El espíritu aeronáutico

Les dicen lugares comunes o muletillas, son voces o expresiones que las repetimos por hábito. Echando mano de un galicismo, ya refrendado por la Academia, ahora se les puede llamar clisé o cliché. Dicen, por ejemplo, que el hombre es un animal capaz de pensar, o tal vez de reír o quizás de recordar; pero, si de algo es de verdad capaz el hombre, por definición, es de cometer todos los errores imaginables, y no cansarse de repetir todo tipo de estupideces... Esta semana, me han hecho llegar la reseña de un accidente aéreo, ocurrido en Bogotá, hace 22 años; ha sido suficiente para recordar la última sentencia.

Sucedió un 20 de abril de 1998, cuando un avión de TAME, que se identificaba como Air France 422, se estrelló luego del despegue en una colina que solía albergar al radiofaro de Techo, en él área terminal de esa ciudad. Hubo 53 fallecidos. ¿Que, qué pasó? Pues, otro accidente, uno más, de esos que en inglés se conocen con las siglas CFIT (se pronuncia “Cifit”). Quiere decir: Controlled Flight Into Terrain, lo que significa “Vuelo Controlado Contra el Terreno”: consiste en un accidente que sucede cuando sin motivo aparente, un aeroplano en perfecto estado, con buen clima, es conducido -como por intención- a colisionarse contra una montaña.

Aunque, claro, no era esa la pregunta que se debería hacer. Lo que de verdad se debería preguntar es “por qué” sucedió lo que pasó. ¿Cuál pudo haber sido la causa? La respuesta suena como muy simple: los pilotos no dieron importancia a las alturas mínimas que debían superar y se preocuparon primero de acelerar el avión, mientras mantenían la altura, desdeñando la elevación que tenía la montaña a la que se aproximaban. Impactaron el cerro a 10.100 pies de altitud, 400 pies (unos 130 metros) por debajo de la cima de la colina. Se lo crea o no, por tratar de acelerar pronto, descuidaron la altitud y menospreciaron la montaña...

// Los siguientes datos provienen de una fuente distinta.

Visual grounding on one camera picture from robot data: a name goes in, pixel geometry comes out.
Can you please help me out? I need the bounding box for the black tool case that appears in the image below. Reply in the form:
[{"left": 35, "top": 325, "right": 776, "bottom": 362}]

Fue cuando leí un comentario que me hizo pensar en el abuso con que muchas veces, por el solo prurito de justificar, utilizamos aquellos lugares comunes. Comentaba un querido amigo que el accidente habría ocurrido por ausencia de “crew coordination” (coordinación de la tripulación) cuando, aunque ésta hubiese existido, de todos modos el avión hubiera impactando la montaña. Los pilotos simplemente no le dieron importancia al peligro. En una zona montañosa -y esto es lo inaudito- subestimaron la presencia de la montaña.

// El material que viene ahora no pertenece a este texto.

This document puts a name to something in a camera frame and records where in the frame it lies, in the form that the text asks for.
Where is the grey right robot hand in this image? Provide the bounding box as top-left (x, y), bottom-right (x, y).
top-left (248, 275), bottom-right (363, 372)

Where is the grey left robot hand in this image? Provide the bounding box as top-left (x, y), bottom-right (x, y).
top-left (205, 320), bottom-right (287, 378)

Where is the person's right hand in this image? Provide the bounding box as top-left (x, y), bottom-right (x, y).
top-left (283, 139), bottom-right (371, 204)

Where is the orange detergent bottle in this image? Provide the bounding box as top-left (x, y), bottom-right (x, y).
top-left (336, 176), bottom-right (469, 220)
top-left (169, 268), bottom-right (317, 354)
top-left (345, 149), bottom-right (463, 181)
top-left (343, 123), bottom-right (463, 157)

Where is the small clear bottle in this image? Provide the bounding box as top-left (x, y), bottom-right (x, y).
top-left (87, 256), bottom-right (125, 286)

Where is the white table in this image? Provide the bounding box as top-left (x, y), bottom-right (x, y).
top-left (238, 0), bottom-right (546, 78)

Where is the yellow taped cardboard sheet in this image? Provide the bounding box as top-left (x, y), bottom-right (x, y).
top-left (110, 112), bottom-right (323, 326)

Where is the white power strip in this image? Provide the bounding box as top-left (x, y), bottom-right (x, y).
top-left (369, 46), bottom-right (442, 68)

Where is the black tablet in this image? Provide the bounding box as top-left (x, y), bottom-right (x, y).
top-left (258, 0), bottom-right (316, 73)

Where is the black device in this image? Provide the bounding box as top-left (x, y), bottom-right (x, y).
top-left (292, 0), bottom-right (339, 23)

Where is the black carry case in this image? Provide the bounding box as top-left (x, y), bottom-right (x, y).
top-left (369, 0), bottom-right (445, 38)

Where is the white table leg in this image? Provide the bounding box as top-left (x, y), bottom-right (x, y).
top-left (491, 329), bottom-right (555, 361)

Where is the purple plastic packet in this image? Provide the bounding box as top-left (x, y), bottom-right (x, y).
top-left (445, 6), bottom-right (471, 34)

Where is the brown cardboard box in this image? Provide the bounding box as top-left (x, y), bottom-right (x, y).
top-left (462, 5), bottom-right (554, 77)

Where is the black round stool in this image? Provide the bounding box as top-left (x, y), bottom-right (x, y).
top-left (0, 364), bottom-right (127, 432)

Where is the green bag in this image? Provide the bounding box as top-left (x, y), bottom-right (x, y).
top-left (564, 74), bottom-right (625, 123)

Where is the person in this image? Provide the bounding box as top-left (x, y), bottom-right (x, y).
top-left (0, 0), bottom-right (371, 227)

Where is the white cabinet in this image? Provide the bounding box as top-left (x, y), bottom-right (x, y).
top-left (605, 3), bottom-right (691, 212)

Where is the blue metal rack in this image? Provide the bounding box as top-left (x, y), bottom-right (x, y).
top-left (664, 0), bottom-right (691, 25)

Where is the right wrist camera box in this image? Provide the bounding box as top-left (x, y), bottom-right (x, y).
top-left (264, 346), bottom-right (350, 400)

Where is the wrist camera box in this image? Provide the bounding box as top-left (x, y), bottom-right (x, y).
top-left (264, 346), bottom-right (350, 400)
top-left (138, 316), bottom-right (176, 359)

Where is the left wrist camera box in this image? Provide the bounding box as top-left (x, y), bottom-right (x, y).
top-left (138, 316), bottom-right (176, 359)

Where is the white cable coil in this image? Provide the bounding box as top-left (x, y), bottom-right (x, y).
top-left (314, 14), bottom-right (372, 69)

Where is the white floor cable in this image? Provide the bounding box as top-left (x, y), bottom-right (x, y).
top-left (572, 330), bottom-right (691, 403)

¿Por qué se cometen tan crasos errores? Se supone que nadie los quiere cometer a propósito, nadie quiere estrellarse intencionalmente contra una montaña “de a de veras”. ¿Qué pasa por la cabeza de estos individuos? O, para ponerlo en la debida perspectiva: ¿Qué no les pasa? ¿qué es lo que no procesan debidamente? Es difícil responder. Existe toda una lista de factores que influyen y que, una vez que se juntan, se agravan: falta de disciplina, carencia de sentido profesional, falta de cultura operacional, ausencia de conciencia de situación, incapacidad para evaluar los riesgos, exceso de confianza...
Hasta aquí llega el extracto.